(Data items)
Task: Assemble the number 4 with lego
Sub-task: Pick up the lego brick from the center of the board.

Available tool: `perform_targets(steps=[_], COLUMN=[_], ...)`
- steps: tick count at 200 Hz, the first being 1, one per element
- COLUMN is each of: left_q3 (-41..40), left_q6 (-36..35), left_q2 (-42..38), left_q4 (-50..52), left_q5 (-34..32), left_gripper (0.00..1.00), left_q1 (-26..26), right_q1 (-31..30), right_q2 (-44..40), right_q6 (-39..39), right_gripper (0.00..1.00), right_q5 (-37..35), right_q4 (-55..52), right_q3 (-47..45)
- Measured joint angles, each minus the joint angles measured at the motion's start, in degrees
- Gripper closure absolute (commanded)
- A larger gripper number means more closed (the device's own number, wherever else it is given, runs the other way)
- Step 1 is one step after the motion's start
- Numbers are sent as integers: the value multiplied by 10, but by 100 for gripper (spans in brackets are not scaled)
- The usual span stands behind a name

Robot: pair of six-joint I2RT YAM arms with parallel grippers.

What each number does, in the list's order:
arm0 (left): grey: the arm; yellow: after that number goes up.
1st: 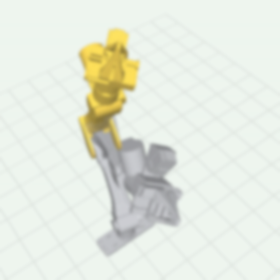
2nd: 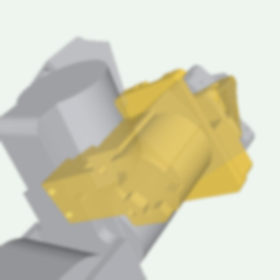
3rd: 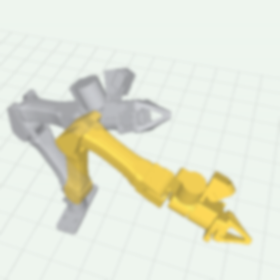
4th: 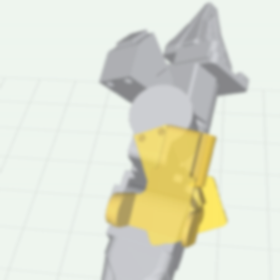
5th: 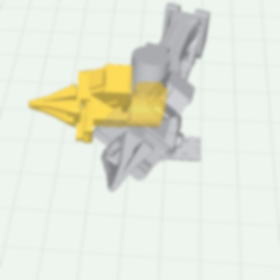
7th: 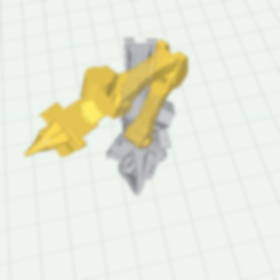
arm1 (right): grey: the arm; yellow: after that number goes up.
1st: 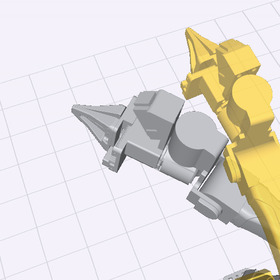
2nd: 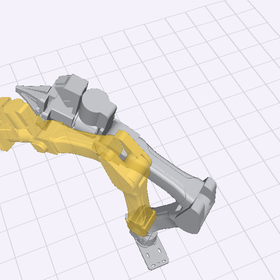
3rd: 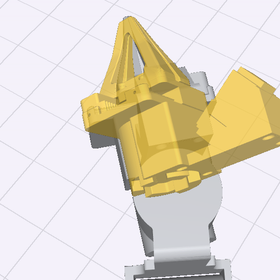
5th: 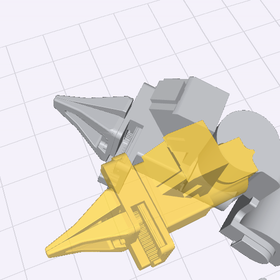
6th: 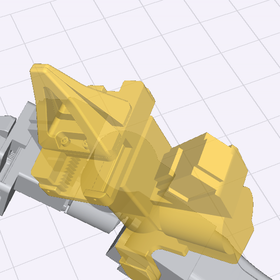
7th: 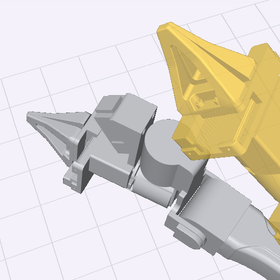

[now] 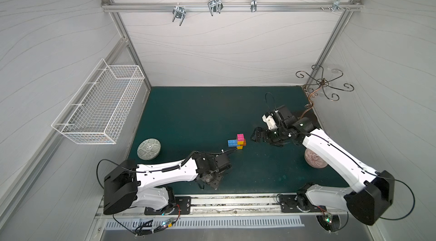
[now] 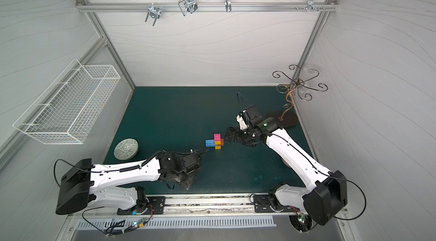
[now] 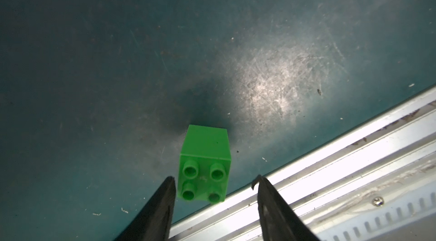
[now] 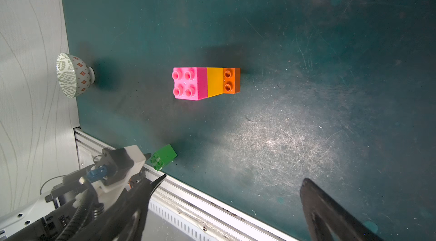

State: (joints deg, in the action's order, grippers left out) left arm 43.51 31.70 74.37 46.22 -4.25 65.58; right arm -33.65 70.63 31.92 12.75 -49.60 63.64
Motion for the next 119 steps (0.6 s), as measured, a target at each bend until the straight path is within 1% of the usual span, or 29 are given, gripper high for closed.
perform_targets(steps=[119], left_q3=[0], left_q6=[-13], left_q2=[12], left_q4=[-2], left_q5=[10], left_gripper=[53], left_q1=[-24], right_q1=[2], right_q2=[0], right_q6=[0], right_gripper=[1], right_q5=[0], right_q4=[0], right_q3=[0])
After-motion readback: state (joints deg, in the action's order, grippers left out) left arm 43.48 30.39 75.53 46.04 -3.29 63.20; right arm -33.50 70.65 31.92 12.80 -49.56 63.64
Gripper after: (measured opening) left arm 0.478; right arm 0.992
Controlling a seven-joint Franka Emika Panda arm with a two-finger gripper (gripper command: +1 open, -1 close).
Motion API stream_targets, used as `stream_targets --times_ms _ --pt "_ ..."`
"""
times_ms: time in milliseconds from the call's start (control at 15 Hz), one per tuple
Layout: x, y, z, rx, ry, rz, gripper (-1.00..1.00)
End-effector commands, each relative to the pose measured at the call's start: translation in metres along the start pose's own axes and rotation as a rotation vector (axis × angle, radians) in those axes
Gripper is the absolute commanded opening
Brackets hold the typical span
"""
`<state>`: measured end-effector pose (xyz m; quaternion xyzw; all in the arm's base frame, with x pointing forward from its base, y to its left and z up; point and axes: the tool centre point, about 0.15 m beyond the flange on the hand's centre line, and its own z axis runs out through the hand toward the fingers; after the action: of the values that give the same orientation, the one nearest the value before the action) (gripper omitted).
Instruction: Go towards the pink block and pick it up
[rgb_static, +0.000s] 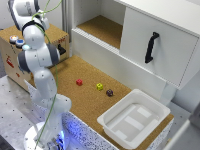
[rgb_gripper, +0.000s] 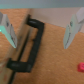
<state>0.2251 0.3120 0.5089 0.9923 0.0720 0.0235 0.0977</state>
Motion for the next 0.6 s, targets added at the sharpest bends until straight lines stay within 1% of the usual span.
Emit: stream_targets --times_ms 0,67,133,200,267,533 --pt "-0.022 0.094 0.051 0.254 0.123 0.136 1.00" --pt "-0.016 0.107 0.060 0.265 0.127 0.158 1.00" --pt "-0.009 0.118 0.072 0.304 0.128 0.169 1.00" --pt "-0.002 0.125 0.082 0.325 0.118 0.165 1.00" --pt "0.009 0.135 0.104 0.326 0.109 0.155 1.00" --pt "0.009 0.135 0.104 0.326 0.109 0.155 1.00"
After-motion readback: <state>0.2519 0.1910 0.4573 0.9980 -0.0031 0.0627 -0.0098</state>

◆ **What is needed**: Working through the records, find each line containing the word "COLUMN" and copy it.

◆ **Task answer**:
Available tool: `perform_targets(steps=[_], COLUMN=[_], ...)`
- COLUMN is each of: left_q3 (-41..40), left_q6 (-36..35), left_q2 (-42..38), left_q4 (-50..52), left_q5 (-34..32), left_gripper (0.00..1.00), left_q1 (-26..26), right_q1 (-31..30), right_q2 (-44..40), right_q6 (-39..39), right_gripper (0.00..1.00), right_q5 (-37..35), right_q4 (-55..52), right_q3 (-47..45)

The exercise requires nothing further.